Task: In the records that follow, the lines from the one containing "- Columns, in" to the one containing "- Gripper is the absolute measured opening", inclusive, are to be given again exactly.

Dataset excerpts:
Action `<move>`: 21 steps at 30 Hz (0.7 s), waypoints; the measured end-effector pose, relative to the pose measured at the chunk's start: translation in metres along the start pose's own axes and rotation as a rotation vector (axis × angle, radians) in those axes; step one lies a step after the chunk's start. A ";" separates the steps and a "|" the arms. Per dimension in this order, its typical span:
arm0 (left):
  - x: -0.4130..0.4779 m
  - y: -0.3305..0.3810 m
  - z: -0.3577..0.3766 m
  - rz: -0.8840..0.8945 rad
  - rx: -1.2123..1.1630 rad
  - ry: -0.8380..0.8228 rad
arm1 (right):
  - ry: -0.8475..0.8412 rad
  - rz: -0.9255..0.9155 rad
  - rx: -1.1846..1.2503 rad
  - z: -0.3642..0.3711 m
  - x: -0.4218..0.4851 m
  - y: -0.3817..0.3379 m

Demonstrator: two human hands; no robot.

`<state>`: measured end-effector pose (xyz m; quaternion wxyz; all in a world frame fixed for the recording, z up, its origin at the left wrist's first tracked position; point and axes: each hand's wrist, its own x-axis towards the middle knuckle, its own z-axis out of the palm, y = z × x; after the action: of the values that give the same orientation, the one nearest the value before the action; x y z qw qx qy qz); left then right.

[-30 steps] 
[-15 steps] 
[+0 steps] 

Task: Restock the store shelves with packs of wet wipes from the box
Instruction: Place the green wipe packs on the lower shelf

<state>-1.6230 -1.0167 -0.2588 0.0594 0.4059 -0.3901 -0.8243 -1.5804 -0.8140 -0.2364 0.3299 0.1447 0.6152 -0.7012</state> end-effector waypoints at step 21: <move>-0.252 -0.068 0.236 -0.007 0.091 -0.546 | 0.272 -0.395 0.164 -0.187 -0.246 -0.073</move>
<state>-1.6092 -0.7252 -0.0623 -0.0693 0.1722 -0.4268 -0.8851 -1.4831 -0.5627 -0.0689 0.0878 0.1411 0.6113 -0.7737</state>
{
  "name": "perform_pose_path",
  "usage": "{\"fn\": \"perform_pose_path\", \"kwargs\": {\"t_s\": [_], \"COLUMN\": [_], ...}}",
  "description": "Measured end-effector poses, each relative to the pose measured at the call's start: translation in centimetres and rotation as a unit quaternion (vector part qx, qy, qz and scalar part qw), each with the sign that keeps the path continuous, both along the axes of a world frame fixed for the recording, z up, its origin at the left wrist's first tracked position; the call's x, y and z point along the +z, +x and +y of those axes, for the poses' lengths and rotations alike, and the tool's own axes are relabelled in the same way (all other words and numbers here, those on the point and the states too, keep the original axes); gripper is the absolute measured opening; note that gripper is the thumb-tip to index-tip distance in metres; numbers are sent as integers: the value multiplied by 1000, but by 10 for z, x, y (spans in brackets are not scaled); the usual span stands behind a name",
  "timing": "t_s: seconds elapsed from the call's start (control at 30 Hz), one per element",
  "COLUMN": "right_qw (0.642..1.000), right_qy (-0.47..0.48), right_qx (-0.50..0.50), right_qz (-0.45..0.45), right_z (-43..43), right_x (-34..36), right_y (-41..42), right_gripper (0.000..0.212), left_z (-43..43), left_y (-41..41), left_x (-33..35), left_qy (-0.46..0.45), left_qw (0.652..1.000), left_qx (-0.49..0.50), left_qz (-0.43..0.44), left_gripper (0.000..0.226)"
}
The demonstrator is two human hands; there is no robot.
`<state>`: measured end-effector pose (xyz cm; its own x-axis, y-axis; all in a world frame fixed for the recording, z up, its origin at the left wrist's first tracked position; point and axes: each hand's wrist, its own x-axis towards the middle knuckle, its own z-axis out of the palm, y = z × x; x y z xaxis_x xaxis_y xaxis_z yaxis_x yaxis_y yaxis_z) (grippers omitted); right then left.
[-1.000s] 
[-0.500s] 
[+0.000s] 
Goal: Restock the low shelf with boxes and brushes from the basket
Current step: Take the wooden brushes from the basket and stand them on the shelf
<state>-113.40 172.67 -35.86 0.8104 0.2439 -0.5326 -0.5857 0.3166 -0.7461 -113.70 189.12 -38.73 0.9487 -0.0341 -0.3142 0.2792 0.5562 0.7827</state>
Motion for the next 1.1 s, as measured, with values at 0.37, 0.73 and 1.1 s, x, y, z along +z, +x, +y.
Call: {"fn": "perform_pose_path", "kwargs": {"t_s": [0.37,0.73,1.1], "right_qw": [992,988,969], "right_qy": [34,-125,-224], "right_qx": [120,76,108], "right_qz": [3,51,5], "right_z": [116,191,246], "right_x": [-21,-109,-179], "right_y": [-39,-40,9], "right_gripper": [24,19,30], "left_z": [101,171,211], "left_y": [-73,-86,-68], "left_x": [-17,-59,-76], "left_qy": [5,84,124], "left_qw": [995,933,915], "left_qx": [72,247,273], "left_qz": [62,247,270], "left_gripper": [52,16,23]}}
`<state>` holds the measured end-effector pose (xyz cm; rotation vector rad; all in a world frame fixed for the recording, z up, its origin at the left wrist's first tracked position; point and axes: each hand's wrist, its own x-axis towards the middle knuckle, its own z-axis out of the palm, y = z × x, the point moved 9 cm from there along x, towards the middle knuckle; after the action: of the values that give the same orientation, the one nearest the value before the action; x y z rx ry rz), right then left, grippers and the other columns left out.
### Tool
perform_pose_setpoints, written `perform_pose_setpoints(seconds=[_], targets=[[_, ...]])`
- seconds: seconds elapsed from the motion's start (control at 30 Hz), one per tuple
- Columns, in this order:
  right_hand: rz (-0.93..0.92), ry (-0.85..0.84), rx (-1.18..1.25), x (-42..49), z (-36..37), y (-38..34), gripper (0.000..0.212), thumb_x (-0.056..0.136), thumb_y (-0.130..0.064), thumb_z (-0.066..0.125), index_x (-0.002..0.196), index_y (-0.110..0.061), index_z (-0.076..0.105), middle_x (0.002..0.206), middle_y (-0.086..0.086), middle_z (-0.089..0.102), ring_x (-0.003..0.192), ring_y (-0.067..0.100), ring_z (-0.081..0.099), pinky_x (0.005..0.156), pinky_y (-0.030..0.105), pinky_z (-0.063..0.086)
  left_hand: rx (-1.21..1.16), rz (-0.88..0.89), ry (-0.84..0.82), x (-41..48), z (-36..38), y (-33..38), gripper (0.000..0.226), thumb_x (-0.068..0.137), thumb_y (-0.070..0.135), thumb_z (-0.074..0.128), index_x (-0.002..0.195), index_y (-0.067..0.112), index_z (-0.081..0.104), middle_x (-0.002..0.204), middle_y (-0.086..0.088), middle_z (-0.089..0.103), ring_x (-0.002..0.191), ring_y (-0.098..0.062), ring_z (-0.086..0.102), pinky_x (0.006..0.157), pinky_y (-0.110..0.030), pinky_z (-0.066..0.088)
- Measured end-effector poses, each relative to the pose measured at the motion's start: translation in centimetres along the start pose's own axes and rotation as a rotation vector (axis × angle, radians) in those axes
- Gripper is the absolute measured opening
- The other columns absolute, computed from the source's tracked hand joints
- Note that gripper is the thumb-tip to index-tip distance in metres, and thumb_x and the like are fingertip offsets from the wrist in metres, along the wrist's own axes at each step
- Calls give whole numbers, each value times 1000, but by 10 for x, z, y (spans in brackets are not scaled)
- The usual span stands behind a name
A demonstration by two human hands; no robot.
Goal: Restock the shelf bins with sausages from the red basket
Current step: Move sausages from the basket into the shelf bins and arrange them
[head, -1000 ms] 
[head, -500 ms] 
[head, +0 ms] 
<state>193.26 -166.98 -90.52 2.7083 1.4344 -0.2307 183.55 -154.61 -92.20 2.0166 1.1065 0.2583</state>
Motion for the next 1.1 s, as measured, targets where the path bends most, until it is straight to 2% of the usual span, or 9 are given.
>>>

Response for this exercise:
- Columns, in this order:
  right_hand: rz (-0.93..0.92), ry (-0.85..0.84), rx (-1.18..1.25), x (-42..49), z (-36..37), y (-38..34), gripper (0.000..0.212), thumb_x (-0.056..0.136), thumb_y (-0.130..0.064), thumb_z (-0.066..0.125), index_x (-0.002..0.196), index_y (-0.110..0.061), index_z (-0.076..0.105), middle_x (0.002..0.206), middle_y (-0.086..0.086), middle_z (-0.089..0.102), ring_x (-0.003..0.192), ring_y (-0.067..0.100), ring_z (-0.081..0.099), pinky_x (0.005..0.156), pinky_y (-0.030..0.105), pinky_z (-0.063..0.086)
  left_hand: rx (-1.21..1.16), rz (-0.88..0.89), ry (-0.84..0.82), x (-41..48), z (-36..38), y (-33..38), gripper (0.000..0.226), thumb_x (-0.068..0.137), thumb_y (-0.070..0.135), thumb_z (-0.074..0.128), index_x (-0.002..0.195), index_y (-0.067..0.112), index_z (-0.081..0.104), middle_x (-0.002..0.204), middle_y (-0.086..0.088), middle_z (-0.089..0.103), ring_x (-0.002..0.191), ring_y (-0.098..0.062), ring_z (-0.086..0.102), pinky_x (0.006..0.157), pinky_y (-0.110..0.030), pinky_z (-0.066..0.088)
- Measured end-effector poses, each relative to the pose measured at the motion's start: translation in centimetres along the start pose's own axes and rotation as a rotation vector (axis × angle, radians) in those axes
- Gripper is the absolute measured opening

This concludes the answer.